Por eso la prevención también pasa por lugares que normalmente no asociamos con ella, los centros de trabajo, las escuelas, las familias, las instituciones de salud y las políticas económicas y sociales.
Prevenir significa detectar la depresión antes de que llegue a una crisis. Significa atender el insomnio persistente, el aislamiento y los cambios de conducta. Significa preguntar cómo está alguien y tener la paciencia suficiente para escuchar una respuesta que quizá no sea cómoda. Significa enseñar a los hombres que pedir ayuda no les quita autoridad y dejar de exigir a las mujeres que sostengan todo sin descanso.
Septiembre sirve para recordarlo, pero el calendario tiene una limitación evidente: la depresión no termina cuando cambia el mes.
Los problemas que deterioran nuestra salud mental tampoco desaparecen el primero de octubre. La renta seguirá llegando. El trabajo seguirá exigiendo. Los padres seguirán envejeciendo. Las deudas seguirán existiendo. Las expectativas familiares y sociales continuarán ahí.

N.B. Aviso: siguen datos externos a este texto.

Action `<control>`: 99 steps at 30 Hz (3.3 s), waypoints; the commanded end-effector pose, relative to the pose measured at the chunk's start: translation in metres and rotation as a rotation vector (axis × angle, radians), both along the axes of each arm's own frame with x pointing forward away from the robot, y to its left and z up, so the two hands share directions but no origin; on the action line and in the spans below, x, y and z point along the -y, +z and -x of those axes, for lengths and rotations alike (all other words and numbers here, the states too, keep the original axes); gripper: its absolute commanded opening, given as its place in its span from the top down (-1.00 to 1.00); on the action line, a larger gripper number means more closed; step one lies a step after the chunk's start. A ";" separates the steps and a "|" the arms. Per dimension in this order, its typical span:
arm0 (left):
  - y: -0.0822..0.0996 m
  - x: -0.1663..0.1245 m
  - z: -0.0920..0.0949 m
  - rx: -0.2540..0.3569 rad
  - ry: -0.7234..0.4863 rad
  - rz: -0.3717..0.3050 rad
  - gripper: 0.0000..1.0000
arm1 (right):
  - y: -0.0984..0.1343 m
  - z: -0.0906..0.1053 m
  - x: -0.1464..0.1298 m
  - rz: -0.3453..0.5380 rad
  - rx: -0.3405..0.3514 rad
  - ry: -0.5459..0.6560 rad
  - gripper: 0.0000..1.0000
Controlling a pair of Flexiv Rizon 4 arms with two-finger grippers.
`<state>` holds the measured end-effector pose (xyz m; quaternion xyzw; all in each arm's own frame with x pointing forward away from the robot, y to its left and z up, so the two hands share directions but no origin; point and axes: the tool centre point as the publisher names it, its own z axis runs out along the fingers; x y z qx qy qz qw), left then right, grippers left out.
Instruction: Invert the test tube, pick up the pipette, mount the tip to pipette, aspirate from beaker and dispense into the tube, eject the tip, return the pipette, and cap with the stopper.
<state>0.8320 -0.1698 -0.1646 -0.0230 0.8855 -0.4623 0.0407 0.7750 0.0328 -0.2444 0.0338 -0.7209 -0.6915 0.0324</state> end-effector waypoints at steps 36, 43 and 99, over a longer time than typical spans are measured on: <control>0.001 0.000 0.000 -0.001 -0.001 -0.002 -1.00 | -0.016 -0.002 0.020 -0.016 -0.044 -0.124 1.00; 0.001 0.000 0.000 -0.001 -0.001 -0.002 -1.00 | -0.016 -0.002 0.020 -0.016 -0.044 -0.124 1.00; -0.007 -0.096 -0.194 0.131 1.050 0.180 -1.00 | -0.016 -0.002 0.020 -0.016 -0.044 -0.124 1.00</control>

Por eso hablar de prevención durante septiembre tendría que servir para algo más que llenar las redes sociales de mensajes durante unas semanas. Tendría que obligarnos a mirar la vida cotidiana que estamos construyendo.
Una sociedad donde descansar genera culpa, donde trabajar más no garantiza estabilidad, donde comprar una casa parece inalcanzable para buena parte de quienes trabajan y donde muchos hombres todavía sienten que reconocer el dolor es una derrota está produciendo personas agotadas.
No todas esas personas llegarán a pensar en suicidarse. Pero algunas sí.
Y si queremos prevenir, necesitamos mirar antes.
Quizá de eso debería tratar septiembre, de llegar antes. Antes de la despedida, antes del último mensaje, antes de que alguien se convierta en una ausencia que tendremos que aprender a cargar para siempre.
Porque prevenir el suicidio también significa decirle a alguien, mientras todavía está aquí, no tienes que poder con todo, no tienes que estar bien todo el tiempo y, por favor, quédate.